* _Prompt_: For the data below, work out how many lines contain the word "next" and supply only that number.

Stored records:
····················
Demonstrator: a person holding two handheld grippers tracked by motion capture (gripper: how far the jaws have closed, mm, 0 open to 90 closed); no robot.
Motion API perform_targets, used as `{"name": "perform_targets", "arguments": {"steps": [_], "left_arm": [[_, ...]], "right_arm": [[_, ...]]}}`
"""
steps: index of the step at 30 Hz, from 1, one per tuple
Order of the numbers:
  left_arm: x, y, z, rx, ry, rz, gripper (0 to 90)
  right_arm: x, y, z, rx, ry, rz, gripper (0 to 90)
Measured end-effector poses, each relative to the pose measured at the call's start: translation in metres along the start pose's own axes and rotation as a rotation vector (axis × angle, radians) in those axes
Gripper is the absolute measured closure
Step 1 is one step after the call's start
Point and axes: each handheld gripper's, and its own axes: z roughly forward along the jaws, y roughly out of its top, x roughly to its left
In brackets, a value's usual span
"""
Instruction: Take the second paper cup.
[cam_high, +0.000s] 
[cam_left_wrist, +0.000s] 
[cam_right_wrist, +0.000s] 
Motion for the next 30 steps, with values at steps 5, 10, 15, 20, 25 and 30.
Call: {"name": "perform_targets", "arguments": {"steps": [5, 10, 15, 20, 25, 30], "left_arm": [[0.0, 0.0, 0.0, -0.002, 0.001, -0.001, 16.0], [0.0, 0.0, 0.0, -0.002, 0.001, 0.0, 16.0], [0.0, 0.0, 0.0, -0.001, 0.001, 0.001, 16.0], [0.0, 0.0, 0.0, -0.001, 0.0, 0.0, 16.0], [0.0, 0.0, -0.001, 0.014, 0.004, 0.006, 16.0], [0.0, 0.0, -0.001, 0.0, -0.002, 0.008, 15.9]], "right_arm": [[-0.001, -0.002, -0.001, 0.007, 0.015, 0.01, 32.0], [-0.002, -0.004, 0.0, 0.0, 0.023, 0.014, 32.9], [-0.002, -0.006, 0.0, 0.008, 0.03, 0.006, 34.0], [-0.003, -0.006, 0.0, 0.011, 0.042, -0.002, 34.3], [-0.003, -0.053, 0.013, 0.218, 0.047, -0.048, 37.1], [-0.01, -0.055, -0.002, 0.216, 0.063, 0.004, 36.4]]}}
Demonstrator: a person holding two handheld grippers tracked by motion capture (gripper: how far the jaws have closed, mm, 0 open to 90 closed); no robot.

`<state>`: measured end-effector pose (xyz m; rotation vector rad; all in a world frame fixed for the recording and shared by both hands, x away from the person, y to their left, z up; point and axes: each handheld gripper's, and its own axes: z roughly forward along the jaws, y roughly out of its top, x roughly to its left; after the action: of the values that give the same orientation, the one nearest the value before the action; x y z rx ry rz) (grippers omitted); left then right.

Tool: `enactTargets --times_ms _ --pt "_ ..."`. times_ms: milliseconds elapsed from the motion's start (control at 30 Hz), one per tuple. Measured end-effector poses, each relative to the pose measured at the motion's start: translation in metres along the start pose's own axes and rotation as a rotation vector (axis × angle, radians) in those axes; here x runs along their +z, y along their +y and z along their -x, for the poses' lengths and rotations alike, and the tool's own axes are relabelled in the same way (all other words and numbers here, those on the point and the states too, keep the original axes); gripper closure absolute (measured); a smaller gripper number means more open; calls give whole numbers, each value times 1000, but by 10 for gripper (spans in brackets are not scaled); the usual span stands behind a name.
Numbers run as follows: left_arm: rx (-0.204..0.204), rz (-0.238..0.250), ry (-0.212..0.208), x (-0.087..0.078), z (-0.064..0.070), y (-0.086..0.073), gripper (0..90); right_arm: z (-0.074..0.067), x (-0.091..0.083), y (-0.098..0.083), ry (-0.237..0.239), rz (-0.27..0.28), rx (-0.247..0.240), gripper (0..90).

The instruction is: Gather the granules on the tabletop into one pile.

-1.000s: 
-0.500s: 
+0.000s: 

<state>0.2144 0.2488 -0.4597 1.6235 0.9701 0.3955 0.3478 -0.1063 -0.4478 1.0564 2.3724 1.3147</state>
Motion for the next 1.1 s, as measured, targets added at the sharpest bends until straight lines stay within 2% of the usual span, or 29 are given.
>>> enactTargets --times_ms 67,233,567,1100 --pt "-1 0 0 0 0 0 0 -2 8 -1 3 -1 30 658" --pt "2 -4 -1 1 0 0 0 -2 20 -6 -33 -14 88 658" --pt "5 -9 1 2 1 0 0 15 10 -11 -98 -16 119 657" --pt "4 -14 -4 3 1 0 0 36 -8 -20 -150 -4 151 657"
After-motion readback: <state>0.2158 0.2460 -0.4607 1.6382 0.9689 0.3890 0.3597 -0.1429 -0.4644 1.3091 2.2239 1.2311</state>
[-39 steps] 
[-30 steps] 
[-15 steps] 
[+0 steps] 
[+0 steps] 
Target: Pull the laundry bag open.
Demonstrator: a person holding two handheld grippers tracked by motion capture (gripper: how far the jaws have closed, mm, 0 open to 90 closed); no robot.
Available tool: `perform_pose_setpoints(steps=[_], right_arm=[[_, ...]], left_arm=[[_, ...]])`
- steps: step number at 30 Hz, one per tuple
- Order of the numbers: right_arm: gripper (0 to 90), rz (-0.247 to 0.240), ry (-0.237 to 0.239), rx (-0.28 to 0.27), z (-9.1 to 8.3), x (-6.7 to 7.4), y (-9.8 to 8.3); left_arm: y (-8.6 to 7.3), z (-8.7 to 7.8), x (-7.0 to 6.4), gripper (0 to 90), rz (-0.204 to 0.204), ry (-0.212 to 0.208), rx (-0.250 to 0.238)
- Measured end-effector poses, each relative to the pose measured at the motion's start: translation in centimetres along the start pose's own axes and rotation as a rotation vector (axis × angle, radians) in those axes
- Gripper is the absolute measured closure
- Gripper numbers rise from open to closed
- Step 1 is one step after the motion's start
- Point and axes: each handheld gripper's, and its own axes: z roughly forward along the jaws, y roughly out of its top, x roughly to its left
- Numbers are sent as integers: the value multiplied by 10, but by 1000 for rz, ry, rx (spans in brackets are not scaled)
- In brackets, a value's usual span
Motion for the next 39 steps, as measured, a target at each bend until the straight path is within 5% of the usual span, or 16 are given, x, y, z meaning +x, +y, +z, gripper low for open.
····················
* _Answer for the task_: 3